Whole grains and heart health
Diets rich in whole grain foods and other plant foods, and low in total fat, saturated fat and cholesterol, may reduce the risk of heart disease.
Whole grain packs a 1-2 punch when it comes to managing your weight. Research shows people who eat whole grain tend to have healthier body weights and gain less weight over time.
Whole grains provide carbohydrates, the body's main energy source. The brain, heart and nervous system need a steady supply of energy to do their jobs.
Working whole grain foods into your diet is important. A simple way to start is to substitute refined grain products, like white bread, with whole grain alternatives. When it comes to cereal, look for varieties that contain at least 8 grams of whole grain per serving. You can also look at the product's ingredients to see if the word "whole" appears before different varieties of grains, or to see if whole grain is the first ingredient.
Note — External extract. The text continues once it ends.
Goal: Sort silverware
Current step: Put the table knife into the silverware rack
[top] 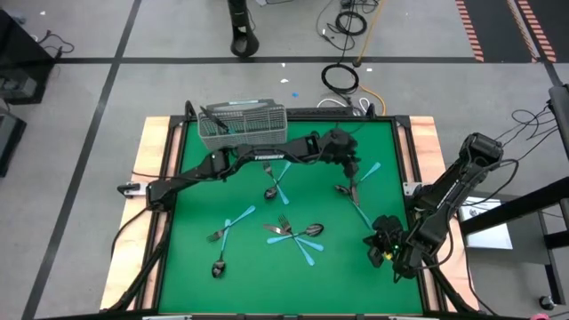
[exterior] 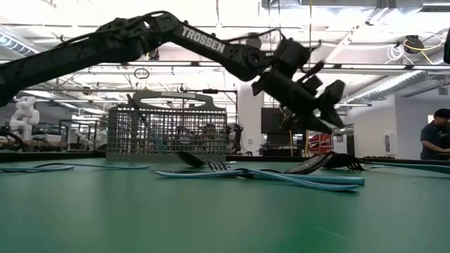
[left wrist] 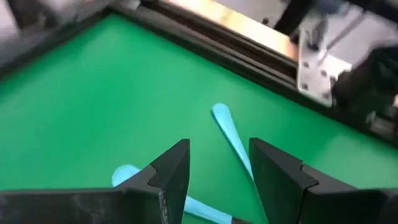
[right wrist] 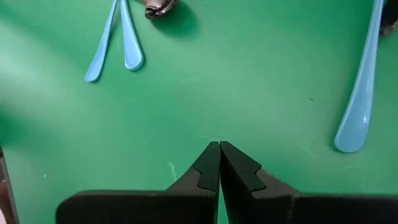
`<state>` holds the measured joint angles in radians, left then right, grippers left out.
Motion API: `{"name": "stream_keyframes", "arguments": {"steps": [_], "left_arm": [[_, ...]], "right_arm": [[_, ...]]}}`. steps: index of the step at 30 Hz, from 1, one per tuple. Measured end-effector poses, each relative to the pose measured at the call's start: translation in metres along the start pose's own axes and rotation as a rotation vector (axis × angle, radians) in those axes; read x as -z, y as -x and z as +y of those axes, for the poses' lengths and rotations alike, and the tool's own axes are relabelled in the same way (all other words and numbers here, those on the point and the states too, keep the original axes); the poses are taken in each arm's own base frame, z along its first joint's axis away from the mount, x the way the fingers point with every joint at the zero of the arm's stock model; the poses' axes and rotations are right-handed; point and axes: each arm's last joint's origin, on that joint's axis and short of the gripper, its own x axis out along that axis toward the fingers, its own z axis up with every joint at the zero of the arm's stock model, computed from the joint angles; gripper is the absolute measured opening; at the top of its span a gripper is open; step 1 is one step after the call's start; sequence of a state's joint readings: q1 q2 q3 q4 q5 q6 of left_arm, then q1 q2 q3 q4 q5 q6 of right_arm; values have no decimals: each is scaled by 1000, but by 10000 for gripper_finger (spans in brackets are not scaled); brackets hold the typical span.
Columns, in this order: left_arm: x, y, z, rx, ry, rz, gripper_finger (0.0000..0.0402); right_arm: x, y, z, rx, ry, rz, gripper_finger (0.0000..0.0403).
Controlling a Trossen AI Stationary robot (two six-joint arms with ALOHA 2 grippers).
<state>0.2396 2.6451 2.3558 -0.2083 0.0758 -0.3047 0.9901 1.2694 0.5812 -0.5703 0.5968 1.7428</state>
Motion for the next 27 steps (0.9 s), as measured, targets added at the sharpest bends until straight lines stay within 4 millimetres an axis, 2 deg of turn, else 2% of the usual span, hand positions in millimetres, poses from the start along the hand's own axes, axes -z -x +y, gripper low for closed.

For the average 2,000-calorie per day food plan, most adults need 6-ounce equivalents of grain every day. Think of 1 ounce as a slice of bread, a cup of many ready-to-eat cereals, or a 1/2 cup of cooked rice, pasta or hot cereal. Aim to make at least half of your grains whole by having 3-ounce servings of whole grain every day for a total of at least 48 grams of whole grain.
General guidelines for "heart-healthy" eating
Whole grain – Diets rich in whole grain foods and other plant foods, and low in saturated fat and cholesterol, may help reduce the risk of heart disease. Strive to consume at least 48 grams of whole grain per day. More and more evidence suggests people who choose more whole grain as part of a healthy diet tend to have healthier body weights than those who don’t.
Fruits and vegetables – Not only delicious and colorful, fruits and vegetables add vitamins, minerals and fiber to your diet.
Soluble fiber from oats – Some soluble fibers, like beta glucan found in whole grain oats*, can act like a kind of "sponge" to help soak up some of the cholesterol in the body so the body gets rid of it naturally. Whole grain oat cereals may contain soluble fiber. Look on the nutrition facts panel of cereals like original Cheerios, Honey Nut and Honey Nut Medley Crunch Cheerios to find their soluble fiber content. Three grams of soluble fiber daily from whole grain oat foods like Cheerios, Honey Nut Cheerios, and Honey Nut Cheerios Medley Crunch Cereal, in a diet low in saturated fat and cholesterol, may reduce the risk of heart disease. Cheerios provides 1 gram per serving, Honey Nut Cheerios and Honey Nut Cheerios Medley Crunch cereal provides 0.75 grams per serving.
Foods low in saturated fat – Choose lean meats, poultry and fish that are baked, broiled or grilled, and low-fat dairy, reduce saturated fat in your diet.
Some moderation in general – Using herbs and spices instead of salt, limiting alcohol intake, finishing off a good meal with fresh or baked fruit or sorbet, and saving indulgence for those special occasions are simple steps to put moderation into practice.
* Studies show that three grams of soluble fiber daily from whole grain oat foods, like Cheerios cereal, in a diet low in saturated fat and cholesterol, may reduce the risk of heart disease. Cheerios cereal provides one gram per serving.